Add annotated picture of P4&5
Stefan on P4 (cl. 5). You can clearly see the detached flake forming the 5.9 OW variation to the left.
Stefan leading the beginning of P5.
Stefan on P5 starting into the 5.9 OW-flare behind the detached flake. The 5.8 'rib wrestling' variation continues left of the flake just below him.
Whether you climb it with stemming or staying inside the flare, the crack seems best approached left-side in.
Stefan leading the P5 5.9 OW-flare variation.
Following the P5 5.9 OW-flare variation, which goes behind the detached flake above. This section was short but very cool!
I found that if you avoided stemming and attempted this section facing in, it was pretty reasonable to climb with a pack. Sink a deep fist jam, press with the other hand, throw in a leg, and heel-toe with the outside foot to adjust the ratchet and up you go!
The upper section of P5. Exposed but very easy.
Stefan rappelling off Eichorn Pinnacle.
On the first climb we downclimbed to the start of the route to get our shoes. Perhaps doing this in climbing shoes on snow covered slabs in the dark had something to do with it, but this option sucked. On the second climb we took the Cathedral Peak climber's trail descent and this was a much nicer way to go.
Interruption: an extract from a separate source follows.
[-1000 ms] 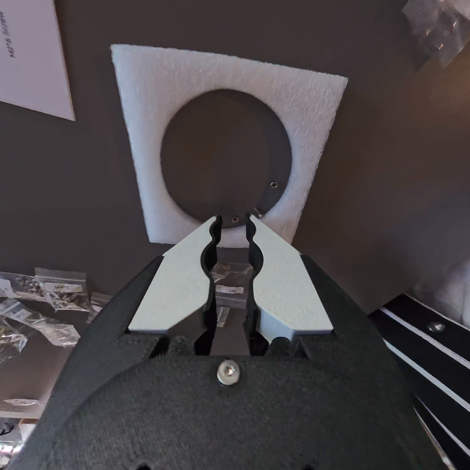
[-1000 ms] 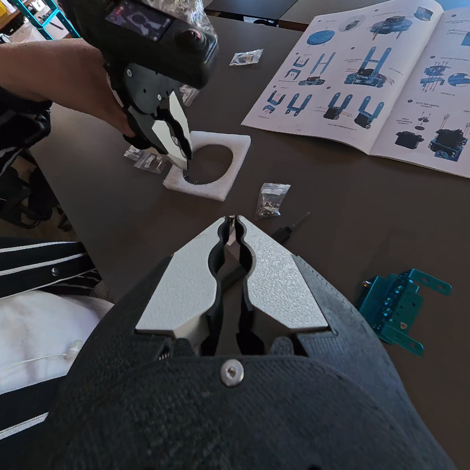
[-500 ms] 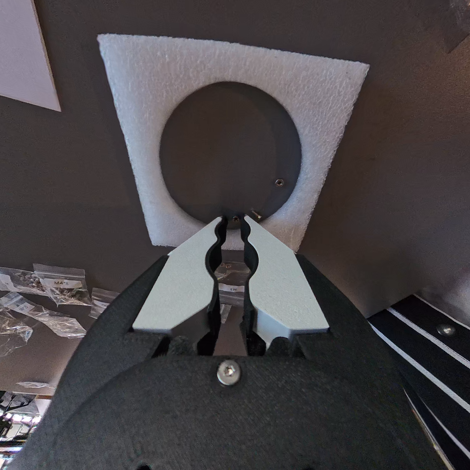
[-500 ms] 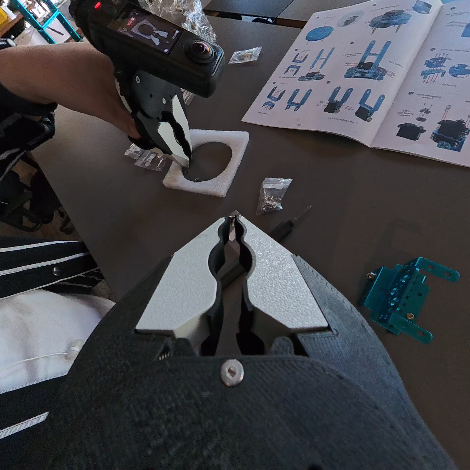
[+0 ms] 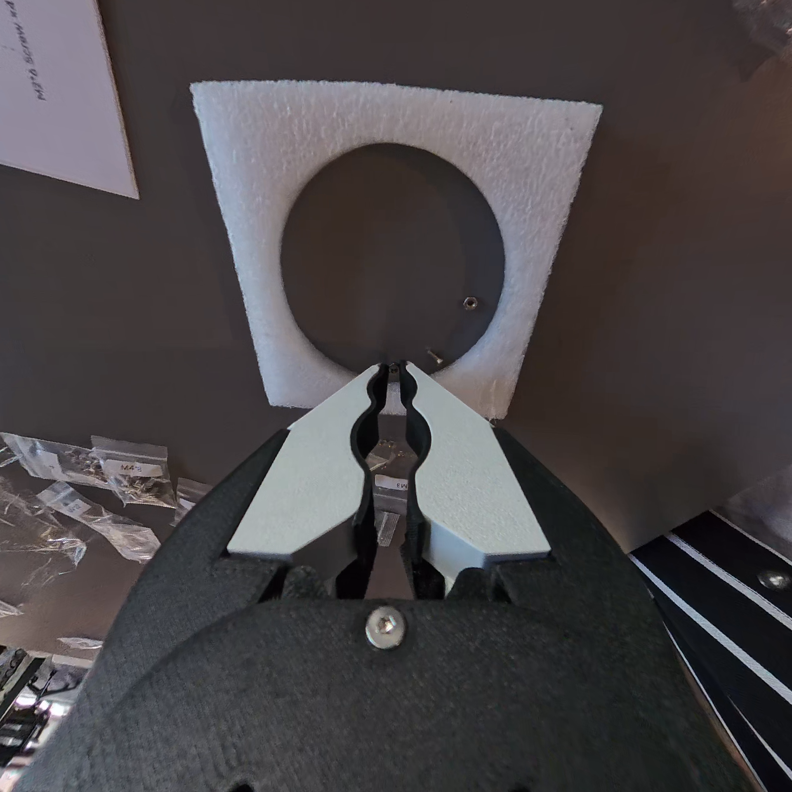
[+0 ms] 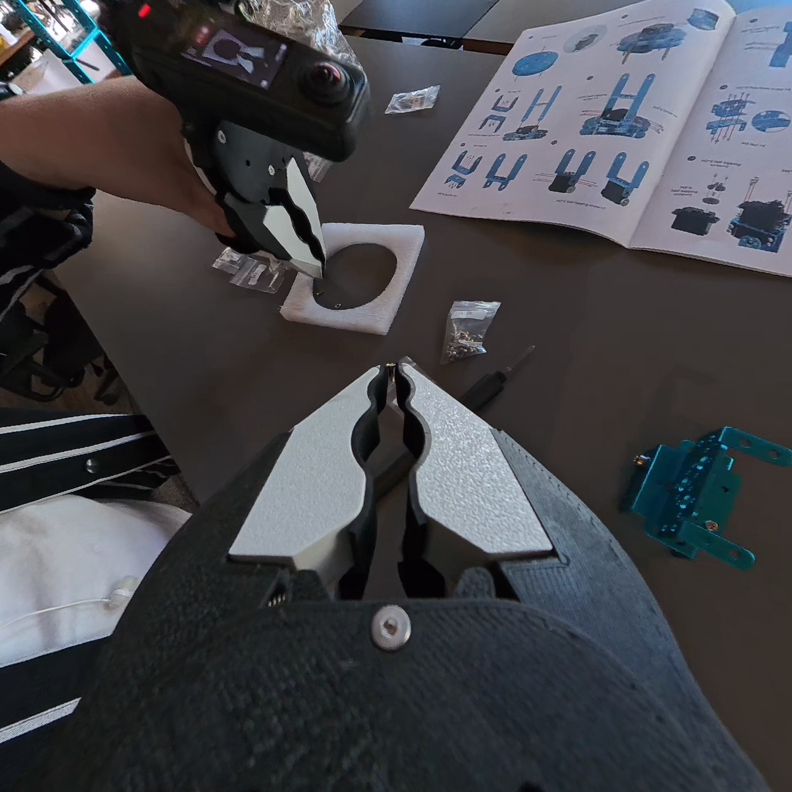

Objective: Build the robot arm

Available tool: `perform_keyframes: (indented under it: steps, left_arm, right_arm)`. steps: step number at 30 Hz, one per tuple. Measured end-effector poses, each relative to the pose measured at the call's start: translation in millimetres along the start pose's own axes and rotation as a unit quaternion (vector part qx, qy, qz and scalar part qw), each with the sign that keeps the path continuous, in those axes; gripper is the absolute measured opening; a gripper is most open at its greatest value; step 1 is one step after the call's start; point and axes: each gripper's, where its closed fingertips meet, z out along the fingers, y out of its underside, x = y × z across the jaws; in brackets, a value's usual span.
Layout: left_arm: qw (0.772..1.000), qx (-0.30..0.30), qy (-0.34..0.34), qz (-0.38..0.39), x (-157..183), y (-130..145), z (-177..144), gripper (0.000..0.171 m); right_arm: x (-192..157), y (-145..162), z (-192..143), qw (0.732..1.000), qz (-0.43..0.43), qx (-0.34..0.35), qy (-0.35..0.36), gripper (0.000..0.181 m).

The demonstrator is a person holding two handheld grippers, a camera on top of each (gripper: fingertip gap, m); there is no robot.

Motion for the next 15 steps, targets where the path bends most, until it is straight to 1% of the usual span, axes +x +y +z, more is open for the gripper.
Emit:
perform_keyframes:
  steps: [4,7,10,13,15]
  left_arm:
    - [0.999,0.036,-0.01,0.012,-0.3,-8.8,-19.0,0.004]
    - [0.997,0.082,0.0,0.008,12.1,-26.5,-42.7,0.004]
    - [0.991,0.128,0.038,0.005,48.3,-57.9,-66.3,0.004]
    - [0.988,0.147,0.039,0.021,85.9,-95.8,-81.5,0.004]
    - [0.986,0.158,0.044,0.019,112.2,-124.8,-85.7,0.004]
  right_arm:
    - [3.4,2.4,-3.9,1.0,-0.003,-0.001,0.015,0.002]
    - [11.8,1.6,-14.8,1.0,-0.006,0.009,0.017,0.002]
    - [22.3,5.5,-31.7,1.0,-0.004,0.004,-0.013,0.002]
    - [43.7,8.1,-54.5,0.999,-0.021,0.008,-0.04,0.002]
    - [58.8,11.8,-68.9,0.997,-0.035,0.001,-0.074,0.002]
For leading either variation nothing smaller than a 0.3 Camalot or #1 Metolius is needed (#1 or #2 C3s can be helpful on the P1 crux). Also, doubles through #3 Camalot should allow one to climb comfortably. A #4 Camalot could be placed on P1 but is very optional. The P5 OW variation is protected just fine with #2 & #3 Camalots, though a #4 could optionally be placed too.